(Problem description):
Go over the data below and say how many lines hold the word "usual". Only the number is needed.

(Supplied data):
------------------------------------------------
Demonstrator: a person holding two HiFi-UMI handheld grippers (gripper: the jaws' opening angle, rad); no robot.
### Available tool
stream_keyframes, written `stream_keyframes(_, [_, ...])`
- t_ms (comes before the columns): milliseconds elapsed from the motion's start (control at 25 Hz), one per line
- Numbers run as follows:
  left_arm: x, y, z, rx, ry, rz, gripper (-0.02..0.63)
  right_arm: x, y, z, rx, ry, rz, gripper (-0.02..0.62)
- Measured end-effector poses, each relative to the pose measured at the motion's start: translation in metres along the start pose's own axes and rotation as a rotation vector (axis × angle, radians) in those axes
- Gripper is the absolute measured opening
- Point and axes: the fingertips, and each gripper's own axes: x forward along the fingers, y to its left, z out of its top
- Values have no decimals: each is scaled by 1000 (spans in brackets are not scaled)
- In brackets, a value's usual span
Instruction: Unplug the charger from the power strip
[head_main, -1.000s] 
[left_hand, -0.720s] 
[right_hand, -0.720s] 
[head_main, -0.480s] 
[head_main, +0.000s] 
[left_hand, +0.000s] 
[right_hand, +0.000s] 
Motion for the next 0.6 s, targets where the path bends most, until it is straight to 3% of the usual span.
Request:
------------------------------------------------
(Reply):
2